BEIRUT: Urgent calls for foreign nationals to leave Lebanon grew on Sunday after France warned of an “extremely volatile” situation as Iran and its allies prepared to respond to high-profile killings blamed on Israel.
Lebanon's Iran-backed Hezbollah movement, which has clashed with Israeli forces almost daily since the Gaza war began in October, announced its fighters had fired a barrage of rockets into northern Israel overnight.
The Israeli military said 30 missiles were fired from Lebanon and most of them were intercepted.
With Israel on high alert and anticipating a major military operation by armed groups including the Tehran-linked Hezbollah and Hamas, medics and police said two people were killed in a stabbing in a Tel Aviv suburb on Sunday.
The attacker, a Palestinian from the occupied West Bank, was “neutralized” by police and taken to a hospital, where he was pronounced dead.
Israeli forces meanwhile continued to bombard the Gaza Strip, with witnesses and officials in the besieged Hamas-ruled territory saying there was no end to the nearly 10-month Israeli offensive on Gaza.
France, Canada and Jordan were among the latest governments to issue calls for their citizens to leave Lebanon.
In an “extremely volatile security context,” French citizens were “immediately urged” not to travel to Lebanon and those already in the country to “make arrangements to leave as soon as possible,” the Paris foreign ministry said. said
The United States and the United Kingdom have issued similar warnings.

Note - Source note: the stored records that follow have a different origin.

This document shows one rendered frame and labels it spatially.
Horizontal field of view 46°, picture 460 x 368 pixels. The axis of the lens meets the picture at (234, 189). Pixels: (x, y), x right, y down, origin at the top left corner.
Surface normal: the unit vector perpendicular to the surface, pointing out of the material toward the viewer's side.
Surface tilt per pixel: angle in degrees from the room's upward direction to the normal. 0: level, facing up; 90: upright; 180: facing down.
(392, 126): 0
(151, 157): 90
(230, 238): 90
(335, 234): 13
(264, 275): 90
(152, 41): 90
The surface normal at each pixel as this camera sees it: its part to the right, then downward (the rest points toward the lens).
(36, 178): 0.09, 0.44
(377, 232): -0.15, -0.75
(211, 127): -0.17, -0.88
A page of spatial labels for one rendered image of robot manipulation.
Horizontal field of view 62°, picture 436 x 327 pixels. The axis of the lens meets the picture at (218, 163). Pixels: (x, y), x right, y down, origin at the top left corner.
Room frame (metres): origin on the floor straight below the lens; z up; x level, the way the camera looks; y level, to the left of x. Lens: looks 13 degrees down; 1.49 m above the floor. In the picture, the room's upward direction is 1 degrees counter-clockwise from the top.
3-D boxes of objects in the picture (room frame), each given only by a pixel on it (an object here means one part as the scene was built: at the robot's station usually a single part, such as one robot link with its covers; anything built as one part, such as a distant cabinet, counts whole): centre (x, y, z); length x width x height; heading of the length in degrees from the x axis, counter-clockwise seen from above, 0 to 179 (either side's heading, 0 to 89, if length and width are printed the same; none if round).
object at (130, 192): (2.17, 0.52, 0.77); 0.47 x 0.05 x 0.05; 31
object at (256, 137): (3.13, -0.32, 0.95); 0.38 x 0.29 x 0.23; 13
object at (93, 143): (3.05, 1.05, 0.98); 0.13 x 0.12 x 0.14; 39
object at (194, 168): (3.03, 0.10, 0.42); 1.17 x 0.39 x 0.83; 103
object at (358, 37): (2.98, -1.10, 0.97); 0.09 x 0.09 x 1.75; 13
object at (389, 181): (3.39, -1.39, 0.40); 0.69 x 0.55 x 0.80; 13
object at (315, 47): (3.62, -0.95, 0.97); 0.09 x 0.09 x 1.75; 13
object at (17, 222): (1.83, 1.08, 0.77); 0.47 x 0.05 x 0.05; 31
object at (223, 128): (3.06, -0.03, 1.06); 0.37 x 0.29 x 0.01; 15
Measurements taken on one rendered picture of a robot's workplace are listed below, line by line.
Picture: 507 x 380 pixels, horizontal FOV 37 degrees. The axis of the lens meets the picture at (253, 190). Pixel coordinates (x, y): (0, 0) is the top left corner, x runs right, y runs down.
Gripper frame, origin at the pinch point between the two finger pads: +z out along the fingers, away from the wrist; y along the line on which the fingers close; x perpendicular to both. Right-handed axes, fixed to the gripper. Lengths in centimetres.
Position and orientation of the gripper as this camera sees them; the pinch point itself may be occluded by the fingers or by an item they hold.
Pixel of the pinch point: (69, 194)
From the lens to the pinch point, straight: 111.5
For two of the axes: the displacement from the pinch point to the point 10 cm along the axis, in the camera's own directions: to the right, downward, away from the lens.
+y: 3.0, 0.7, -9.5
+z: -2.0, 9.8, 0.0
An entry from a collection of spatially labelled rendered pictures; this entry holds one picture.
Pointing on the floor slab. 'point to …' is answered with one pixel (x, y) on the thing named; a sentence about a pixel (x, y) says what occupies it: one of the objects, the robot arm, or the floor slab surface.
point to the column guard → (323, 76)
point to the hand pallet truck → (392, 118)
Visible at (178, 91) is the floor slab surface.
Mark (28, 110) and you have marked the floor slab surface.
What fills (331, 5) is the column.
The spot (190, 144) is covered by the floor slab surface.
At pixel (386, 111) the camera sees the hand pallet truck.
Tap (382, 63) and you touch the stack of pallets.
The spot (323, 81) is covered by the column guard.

Several Western airlines have suspended flights to the region.
Qatar Airways on Sunday said “in light of recent developments in Lebanon,” the Doha-Beirut route will “operate exclusively during daylight hours” until at least Monday.
The killing of Hamas leader Ismail Haniyeh in Tehran on Wednesday, hours after Israel killed Hezbollah's military chief in Beirut, has prompted vows of retaliation from Iran and the so-called “axis of resistance” of Tehran-backed armed groups.
Israel, which has blamed Hamas, Iran and others for the attack that killed Haniyeh, has not directly commented.
At least 39,550 people have been killed in Israel's attacks on the Gaza Strip, according to the territory's health ministry.
Haniyeh, Hamas's political chief, was the group's chief negotiator in efforts to end the war.
His killing raised questions about the continued viability of efforts by Qatari, Egyptian and US mediators for a cease-fire and exchange of hostages and prisoners.
Fighting continued on Sunday in Gaza.
The Palestinian Red Crescent says it has recovered eight bodies from a residential building in the Jabaliya refugee camp in northern Gaza following Israeli airstrikes.
Doctors at Al-Aqsa Martyr Hospital in central Gaza told displaced Palestinians at the medical complex that an Israeli drone attack on a tent house killed at least five people and wounded 16, and a separate attack on a nearby house in the same area killed three people.
On Saturday, at least 17 people were killed in an Israeli attack on a school that had been turned into a shelter for displaced people, the Civil Defense Agency said. Israel claims the facility is used by rebels.
An AFP correspondent reported Israeli airstrikes and artillery fire in and around Gaza City on Sunday morning, while witnesses said there was more shelling, gunfire and at least two airstrikes in the southern part of the territory.
The Israeli military said its air force had struck “about 50 terrorist targets in the Gaza Strip” in the past 24 hours.
Israel's ally the United States has said it will move warships and fighter jets to the region to protect American personnel and defend Israel.
Analysts told AFP that joint but measured action from Iran and its allies is likely, while Tehran expects Hezbollah to strike deeper inside Israel and no longer be limited to military targets.
US President Joe Biden, asked by reporters if he would stand by Iran, said, “I hope so. I don't know.”
On Sunday, Jordanian Foreign Minister Ayman Safadi will travel to Tehran to meet Iran's foreign minister, his ministry said.
Haniyeh's killing “has brought the Middle East to its moment of greatest danger in years,” the International Crisis Group (ICG) think tank said in a report released on Saturday.
“The risk of a spiraling conflagration is high,” with the potential for a miscalculation to trigger war “unhindered… probably greater now than it was in April,” it added.
On April 13, Iran launched its first direct attack on Israeli soil, firing a barrage of drones and missiles — most of which were intercepted — after a strike killed a Revolutionary Guardsman at Tehran's consulate in Damascus.
The ICG said securing a “long overdue ceasefire” in Gaza was the “best way to meaningfully reduce tensions in the region”.
Hamas officials but also some analysts and protesters in Israel have accused Prime Minister Benjamin Netanyahu of prolonging the war to protect his ruling hard-right coalition.
On Sunday, Netanyahu told his cabinet he was “doing everything” to return the hostages and was prepared to “go a long way” to do so.